Где-то в глубинах шкафа мирно спал саквояж с «венским гардеробом» Барышни. Оставлять его было опасно: Владка запросто могла выкинуть «старье» в очередном приступе расчистки жизни. На раскопки ушло еще минут десять, и вот уже упакованы и сложены в бессмертный саквояж были Барышнино платьице (кружева валансьен), Барышнин гобелен и две старые фотографии: подарившая Леону имя таинственная испанка Леонор в дурацком «парике парубка» и юная трогательная Эська с кенарем. («Знаешь, когда Николай Каблуков испарился, я пошла в фотографию и забрала вторую карточку, – сказала она. – Просто хотелось увериться, что мне ничего не приснилось».)
Так Леон и отбыл к Шаули – свободный, собранный, с кларнетом в руках. Шаули спросил:
– Ты ко мне с приданым? – но в душу лезть не стал. Как и любой профессионал в своем деле, он обладал некоторой неспешной мягкостью.
Оба они были кое-чему обучены, и хотя принадлежали разным конторам и после командировок заполняли разные бланки расходов, сдавая их в разные бухгалтерии, были верными работягами и умели многое: красть, обыскивать помещения, не оставляя ни малейшего следа; подбирать ключи к замкам, переснимать бумаги; когда надо – убивать, когда надо – бежать и прятаться. Друг другу близки были, как никто, и предпочитали зря не мусорить.

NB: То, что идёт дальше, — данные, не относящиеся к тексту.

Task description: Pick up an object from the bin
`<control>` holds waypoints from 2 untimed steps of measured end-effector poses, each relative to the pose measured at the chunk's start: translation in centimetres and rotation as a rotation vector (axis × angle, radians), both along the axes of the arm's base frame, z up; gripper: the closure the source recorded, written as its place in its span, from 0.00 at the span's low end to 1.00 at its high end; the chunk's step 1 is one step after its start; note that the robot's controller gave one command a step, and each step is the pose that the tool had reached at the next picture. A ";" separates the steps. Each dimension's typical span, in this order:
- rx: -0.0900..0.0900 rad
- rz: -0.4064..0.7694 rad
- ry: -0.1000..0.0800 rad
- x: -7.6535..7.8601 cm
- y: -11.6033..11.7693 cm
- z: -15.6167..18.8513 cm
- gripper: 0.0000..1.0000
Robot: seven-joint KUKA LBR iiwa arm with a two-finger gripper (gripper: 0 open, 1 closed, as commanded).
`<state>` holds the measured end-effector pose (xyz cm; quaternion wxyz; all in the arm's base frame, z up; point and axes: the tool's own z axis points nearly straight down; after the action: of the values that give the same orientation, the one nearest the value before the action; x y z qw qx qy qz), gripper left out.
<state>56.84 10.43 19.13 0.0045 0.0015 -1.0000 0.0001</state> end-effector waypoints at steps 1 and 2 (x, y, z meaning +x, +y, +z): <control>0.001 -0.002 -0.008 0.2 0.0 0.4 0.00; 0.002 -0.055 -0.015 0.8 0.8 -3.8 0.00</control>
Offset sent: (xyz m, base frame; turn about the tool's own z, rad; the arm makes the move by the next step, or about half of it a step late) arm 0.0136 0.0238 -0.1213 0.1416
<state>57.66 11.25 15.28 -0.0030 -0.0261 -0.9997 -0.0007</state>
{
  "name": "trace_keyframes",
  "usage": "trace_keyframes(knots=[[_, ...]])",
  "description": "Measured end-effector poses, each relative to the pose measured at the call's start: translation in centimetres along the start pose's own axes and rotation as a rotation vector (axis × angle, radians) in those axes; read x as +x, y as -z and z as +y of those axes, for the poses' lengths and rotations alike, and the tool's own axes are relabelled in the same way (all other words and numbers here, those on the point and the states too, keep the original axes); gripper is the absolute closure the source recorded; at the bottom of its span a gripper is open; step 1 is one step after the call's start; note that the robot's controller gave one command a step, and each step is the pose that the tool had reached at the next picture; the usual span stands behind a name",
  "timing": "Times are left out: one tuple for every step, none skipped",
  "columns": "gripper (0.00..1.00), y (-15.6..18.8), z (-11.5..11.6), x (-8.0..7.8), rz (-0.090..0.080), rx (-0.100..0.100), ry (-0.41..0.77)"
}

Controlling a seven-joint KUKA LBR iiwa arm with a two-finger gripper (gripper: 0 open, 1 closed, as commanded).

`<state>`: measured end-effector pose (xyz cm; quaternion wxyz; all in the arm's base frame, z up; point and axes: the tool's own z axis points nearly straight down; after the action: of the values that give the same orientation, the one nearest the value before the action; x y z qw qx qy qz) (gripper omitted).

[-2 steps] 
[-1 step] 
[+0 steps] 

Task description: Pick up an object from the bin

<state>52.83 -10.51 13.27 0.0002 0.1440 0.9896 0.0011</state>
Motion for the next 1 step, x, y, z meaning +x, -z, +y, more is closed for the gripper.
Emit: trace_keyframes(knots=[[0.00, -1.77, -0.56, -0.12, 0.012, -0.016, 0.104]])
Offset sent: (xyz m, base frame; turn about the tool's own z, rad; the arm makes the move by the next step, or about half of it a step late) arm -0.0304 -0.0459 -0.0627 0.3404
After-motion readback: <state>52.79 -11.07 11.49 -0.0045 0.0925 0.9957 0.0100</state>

А наутро позвонил Натан, сказал: надо встретиться, ингелэ манс, поговорить начистоту, подбить бабки. В конце концов, добавил он, я думал, мы достаточно давно знакомы, чтобы тебе действовать напрямую, а не через Иммануэля. В голосе слышна была если и не обида, то уж наверняка досада (позже стало ясно – почему: как раз в те дни Натан прилагал усилия, чтобы, используя дымовую завесу скандала, перетащить Леона в свое ведомство).
И откладывать не стали, тем более что Натан сразу предупредил: «начистоту» – значит, говорить придется с самим Гедальей. Прямо у него в кабинете.

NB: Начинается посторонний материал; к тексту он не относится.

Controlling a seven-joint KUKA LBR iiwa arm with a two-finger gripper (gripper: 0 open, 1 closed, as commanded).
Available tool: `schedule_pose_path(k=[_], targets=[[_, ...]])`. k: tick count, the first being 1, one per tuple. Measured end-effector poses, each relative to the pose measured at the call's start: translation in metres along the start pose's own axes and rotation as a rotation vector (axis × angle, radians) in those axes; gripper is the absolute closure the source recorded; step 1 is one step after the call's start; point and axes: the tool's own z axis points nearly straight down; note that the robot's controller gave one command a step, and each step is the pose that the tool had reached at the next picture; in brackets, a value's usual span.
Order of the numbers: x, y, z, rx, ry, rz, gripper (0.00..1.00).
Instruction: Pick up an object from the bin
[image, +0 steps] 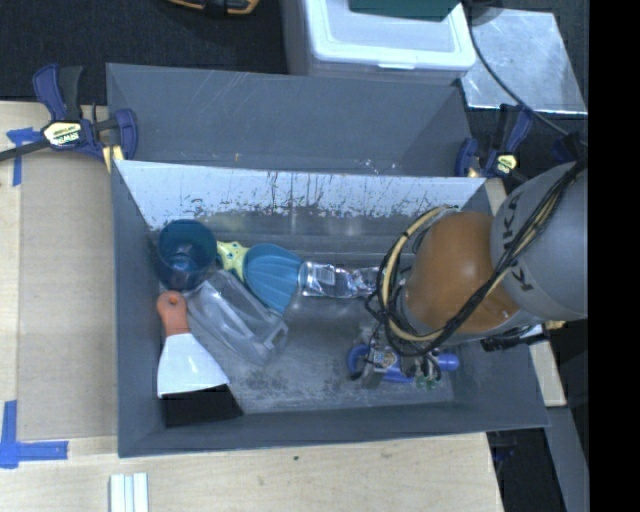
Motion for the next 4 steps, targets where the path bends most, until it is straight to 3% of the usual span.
schedule_pose_path(k=[1, 2, 3, 4], targets=[[-0.005, 0.008, -0.019, 0.000, -0.005, 0.003, 1.00], [0.009, -0.001, -0.007, 0.001, 0.002, -0.011, 1.00], [-0.008, 0.011, -0.032, -0.001, -0.007, 0.004, 1.00], [0.004, -0.005, -0.030, 0.002, 0.003, 0.014, 1.00]])
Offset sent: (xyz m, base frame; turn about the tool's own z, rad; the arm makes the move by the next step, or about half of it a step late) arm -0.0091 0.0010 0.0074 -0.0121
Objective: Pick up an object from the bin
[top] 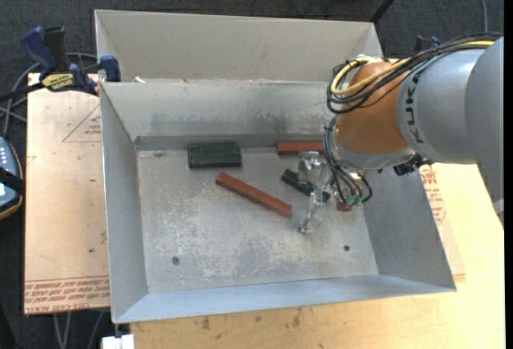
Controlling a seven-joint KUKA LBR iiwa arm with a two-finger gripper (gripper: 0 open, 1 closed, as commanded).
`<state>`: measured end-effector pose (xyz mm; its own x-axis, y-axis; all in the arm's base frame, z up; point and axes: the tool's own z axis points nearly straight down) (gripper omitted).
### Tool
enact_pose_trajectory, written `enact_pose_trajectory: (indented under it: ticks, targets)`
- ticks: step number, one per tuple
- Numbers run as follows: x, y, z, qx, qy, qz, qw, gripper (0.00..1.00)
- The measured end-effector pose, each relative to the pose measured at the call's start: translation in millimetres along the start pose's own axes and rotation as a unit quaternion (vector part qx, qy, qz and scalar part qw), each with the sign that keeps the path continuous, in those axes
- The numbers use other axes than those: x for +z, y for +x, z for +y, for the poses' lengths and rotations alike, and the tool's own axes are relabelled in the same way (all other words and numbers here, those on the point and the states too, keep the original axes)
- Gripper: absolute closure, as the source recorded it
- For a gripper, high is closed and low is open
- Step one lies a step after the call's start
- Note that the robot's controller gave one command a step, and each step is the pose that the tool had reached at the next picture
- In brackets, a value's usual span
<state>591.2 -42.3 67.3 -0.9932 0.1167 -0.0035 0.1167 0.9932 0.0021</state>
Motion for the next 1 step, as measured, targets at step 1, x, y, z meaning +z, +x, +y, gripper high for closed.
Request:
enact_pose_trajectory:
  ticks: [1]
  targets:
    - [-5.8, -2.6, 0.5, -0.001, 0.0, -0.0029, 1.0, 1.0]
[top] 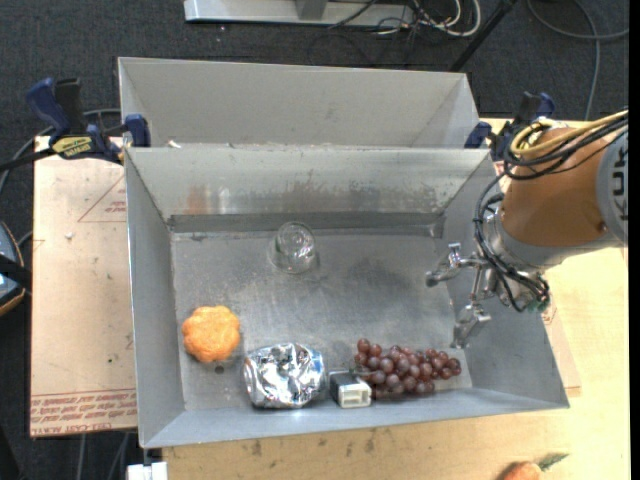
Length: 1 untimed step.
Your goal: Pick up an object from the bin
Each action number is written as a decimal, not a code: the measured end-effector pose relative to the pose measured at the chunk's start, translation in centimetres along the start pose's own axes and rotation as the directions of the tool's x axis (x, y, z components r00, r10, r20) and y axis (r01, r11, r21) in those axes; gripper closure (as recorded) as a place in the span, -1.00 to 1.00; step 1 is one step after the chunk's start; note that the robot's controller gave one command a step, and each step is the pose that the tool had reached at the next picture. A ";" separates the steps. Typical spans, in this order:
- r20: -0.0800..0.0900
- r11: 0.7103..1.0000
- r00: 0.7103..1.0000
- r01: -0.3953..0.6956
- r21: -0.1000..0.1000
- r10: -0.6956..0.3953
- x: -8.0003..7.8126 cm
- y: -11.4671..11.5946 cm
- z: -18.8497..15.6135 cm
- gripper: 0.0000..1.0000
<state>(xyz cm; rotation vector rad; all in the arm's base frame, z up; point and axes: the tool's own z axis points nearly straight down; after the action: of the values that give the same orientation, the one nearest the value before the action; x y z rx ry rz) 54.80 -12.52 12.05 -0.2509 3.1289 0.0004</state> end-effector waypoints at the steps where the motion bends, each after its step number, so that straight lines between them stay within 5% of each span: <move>1: -0.003 0.980 0.980 0.200 -0.003 -0.201 1.5 0.5 0.5 -1.00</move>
Offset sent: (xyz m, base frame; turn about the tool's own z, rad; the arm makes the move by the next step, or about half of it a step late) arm -0.0200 0.0269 -0.0032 -0.1115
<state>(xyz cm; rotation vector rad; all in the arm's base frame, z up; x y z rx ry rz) 53.28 -12.22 11.57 -0.5656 3.0911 0.0033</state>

И снова Леон почувствовал то самое: близость перемен, воздух иной жизни, штормовой натиск Музыки, моей музыки, от которой я так далеко почему-то бежал…

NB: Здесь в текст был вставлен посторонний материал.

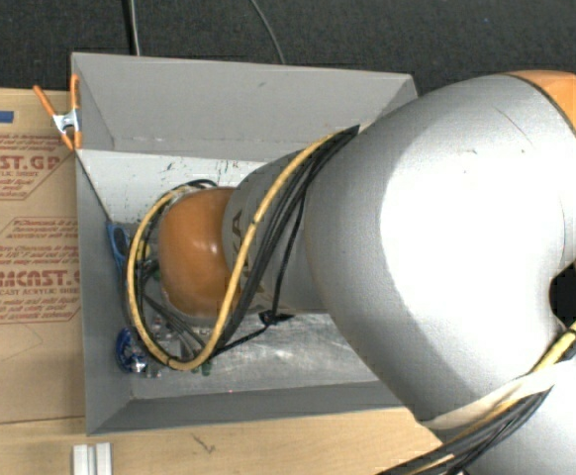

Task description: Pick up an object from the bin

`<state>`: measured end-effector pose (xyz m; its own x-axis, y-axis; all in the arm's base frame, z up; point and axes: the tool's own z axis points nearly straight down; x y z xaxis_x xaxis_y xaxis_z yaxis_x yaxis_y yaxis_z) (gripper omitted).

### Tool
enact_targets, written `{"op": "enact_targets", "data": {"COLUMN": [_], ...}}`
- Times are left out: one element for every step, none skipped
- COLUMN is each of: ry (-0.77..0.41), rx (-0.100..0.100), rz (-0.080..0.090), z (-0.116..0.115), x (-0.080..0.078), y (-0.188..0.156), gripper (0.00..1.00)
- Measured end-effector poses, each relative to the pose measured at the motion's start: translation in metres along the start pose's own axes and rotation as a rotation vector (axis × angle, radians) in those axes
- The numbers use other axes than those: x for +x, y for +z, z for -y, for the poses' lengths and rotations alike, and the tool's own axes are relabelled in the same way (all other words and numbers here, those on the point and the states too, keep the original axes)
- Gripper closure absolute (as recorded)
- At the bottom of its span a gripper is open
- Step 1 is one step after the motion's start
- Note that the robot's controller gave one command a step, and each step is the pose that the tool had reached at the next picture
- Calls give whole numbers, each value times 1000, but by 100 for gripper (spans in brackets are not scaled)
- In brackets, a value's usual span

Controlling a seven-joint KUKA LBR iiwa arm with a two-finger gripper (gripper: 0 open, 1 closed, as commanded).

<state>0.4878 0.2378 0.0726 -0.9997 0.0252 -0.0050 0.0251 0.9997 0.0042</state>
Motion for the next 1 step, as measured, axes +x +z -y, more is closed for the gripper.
{"op": "enact_targets", "data": {"ry": [0], "rx": [0], "rz": [0], "z": [0], "x": [0], "y": [0], "gripper": [100]}}
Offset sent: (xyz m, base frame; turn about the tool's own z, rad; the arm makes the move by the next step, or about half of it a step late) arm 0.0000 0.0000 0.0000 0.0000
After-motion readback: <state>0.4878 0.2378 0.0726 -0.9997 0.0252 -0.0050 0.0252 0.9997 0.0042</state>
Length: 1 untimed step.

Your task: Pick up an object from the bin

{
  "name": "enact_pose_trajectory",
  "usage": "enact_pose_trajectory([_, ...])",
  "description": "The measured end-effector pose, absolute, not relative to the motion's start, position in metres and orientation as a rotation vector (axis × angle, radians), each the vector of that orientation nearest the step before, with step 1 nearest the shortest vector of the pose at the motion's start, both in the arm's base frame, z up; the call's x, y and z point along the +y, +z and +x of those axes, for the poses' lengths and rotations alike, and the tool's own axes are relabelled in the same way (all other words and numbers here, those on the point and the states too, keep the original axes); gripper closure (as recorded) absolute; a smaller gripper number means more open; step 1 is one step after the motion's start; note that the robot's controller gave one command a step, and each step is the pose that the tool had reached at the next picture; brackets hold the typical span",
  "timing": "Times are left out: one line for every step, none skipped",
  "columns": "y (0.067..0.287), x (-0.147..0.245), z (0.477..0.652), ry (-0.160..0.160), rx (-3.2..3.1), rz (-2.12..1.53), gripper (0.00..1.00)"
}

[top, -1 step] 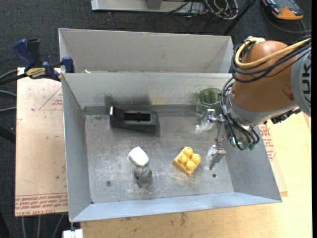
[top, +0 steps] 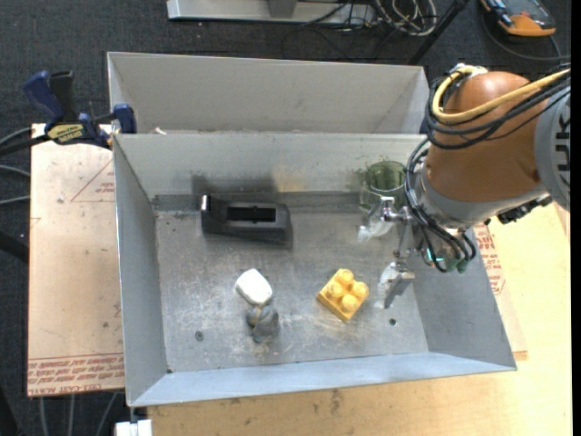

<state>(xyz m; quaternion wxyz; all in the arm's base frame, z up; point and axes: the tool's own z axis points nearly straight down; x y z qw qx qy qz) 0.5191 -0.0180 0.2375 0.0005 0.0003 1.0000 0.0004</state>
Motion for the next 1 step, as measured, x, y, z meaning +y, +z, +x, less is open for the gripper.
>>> enact_pose_trajectory([0.1955,-0.0225,0.5173,0.001,3.133,-0.124,0.00])
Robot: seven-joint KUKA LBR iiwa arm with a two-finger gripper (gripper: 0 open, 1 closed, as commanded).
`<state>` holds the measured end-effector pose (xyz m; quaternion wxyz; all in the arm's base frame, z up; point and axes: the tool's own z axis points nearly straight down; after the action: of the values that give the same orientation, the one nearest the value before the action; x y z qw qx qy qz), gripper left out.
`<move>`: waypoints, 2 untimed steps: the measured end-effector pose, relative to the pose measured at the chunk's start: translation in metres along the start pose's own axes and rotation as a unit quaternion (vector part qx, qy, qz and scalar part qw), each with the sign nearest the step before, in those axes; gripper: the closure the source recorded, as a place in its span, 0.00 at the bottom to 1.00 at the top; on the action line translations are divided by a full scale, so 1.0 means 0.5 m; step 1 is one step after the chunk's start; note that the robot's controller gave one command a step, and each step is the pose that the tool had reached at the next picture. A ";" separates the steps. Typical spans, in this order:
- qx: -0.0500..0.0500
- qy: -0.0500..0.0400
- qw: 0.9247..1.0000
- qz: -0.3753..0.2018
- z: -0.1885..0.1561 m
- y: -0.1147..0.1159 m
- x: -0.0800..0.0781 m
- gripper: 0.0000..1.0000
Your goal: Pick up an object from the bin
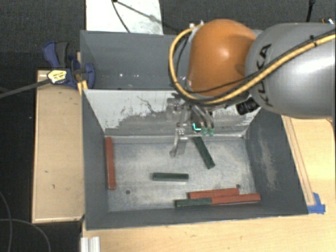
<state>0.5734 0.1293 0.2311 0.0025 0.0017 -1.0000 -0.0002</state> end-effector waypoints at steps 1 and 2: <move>0.001 0.001 1.000 0.016 0.279 -0.119 0.042 0.00; 0.000 -0.003 0.999 -0.034 0.323 -0.099 0.163 0.00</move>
Offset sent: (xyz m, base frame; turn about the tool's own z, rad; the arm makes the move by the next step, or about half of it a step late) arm -0.0197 -0.0574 -0.1352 0.0290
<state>0.4913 0.0794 0.0700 0.0000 0.0359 -0.9994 -0.0003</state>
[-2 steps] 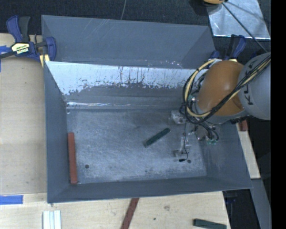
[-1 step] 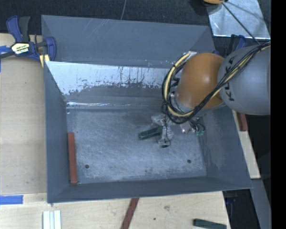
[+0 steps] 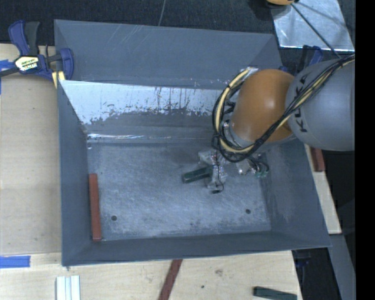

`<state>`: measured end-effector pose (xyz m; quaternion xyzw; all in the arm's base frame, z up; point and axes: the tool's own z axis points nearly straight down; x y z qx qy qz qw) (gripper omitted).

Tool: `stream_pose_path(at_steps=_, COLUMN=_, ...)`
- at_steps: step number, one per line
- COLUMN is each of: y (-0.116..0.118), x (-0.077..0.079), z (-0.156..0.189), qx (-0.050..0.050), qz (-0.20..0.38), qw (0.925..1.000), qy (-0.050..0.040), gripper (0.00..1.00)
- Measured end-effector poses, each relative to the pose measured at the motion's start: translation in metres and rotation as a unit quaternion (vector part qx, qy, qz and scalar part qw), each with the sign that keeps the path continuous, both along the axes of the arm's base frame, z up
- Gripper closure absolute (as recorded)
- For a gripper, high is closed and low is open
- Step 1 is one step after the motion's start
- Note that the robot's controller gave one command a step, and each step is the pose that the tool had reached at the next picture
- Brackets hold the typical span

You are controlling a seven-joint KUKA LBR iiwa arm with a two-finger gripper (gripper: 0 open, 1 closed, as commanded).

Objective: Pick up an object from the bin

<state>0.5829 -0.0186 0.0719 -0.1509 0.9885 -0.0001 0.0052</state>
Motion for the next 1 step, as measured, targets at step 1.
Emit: stream_pose_path(at_steps=1, y=-0.0299, x=-0.0046, z=0.1583, qx=-0.001, qz=-0.022, qw=0.9998, qy=0.0008, gripper=1.00)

И все уже крутилось, он уже узнавал по Интернету даты вступительных экзаменов в Московскую консерваторию, опять много занимался со Станиславом Шиком – готовил программу…
Иммануэль кратко и суховато объявил, что положит на его счет «некоторую сумму – на обучение и жизнь, и не частями, а целиком, а то я откину хвост, и мои детишки вряд ли признают тебя родственником. Думаю, тебе должно хватить и на жизнь, и на толику удовольствий. Это твой шанс, лови его… И – халлас[32], суч-потрох!»
Все еще было неясно, зыбко, непривычно, но уже так близко, так близко! В ушах пел кларнет, а горло сжималось от желания выпустить на волю парочку звонких трелей.
– Итак, – сказал Гедалья, подождав, когда закроется дверь за секретаршей, что принесла на сиротском пластиковом подносе три чашки отличного кофе. – Итак, Натан считает, что ты будешь хорош в России. Что тебе там медом намазано. Что там тебе самое место…
Леон молчал. Почему за Гедальей, как за Владкой, всегда хотелось переговорить слова? Хотя это были два во всем диаметрально противоположных типа.
Пространство стола между Леоном и Гедальей казалось пустынным, бескрайним, специально непреодолимым.
Леон знал эти приемчики, сам использовал в работе и плевать на них хотел. Натан сидел чуть поодаль, в низком кресле, перекинув ногу на ногу, якобы комфортно раскинувшись, якобы не вмешиваясь, но своего раскосого бычьего взгляда с ситуации не спуская; следил за течением разговора, был сдержанно зорок: Гедалья славился неожиданными вспышками.
– Но мы не работаем в России, – продолжал тот своим высоким певучим голосом муэдзина, уперев взгляд ящеричных глазок куда-то между Леоном и Натаном. – И, откровенно говоря, я иначе представлял твое будущее. С твоим арабским, с твоими, откровенно говоря и несмотря ни на что, блестящими и многоплановыми данными… – И вдруг, оборвав себя, резко выплюнул: – Чего тебе дома не сидится?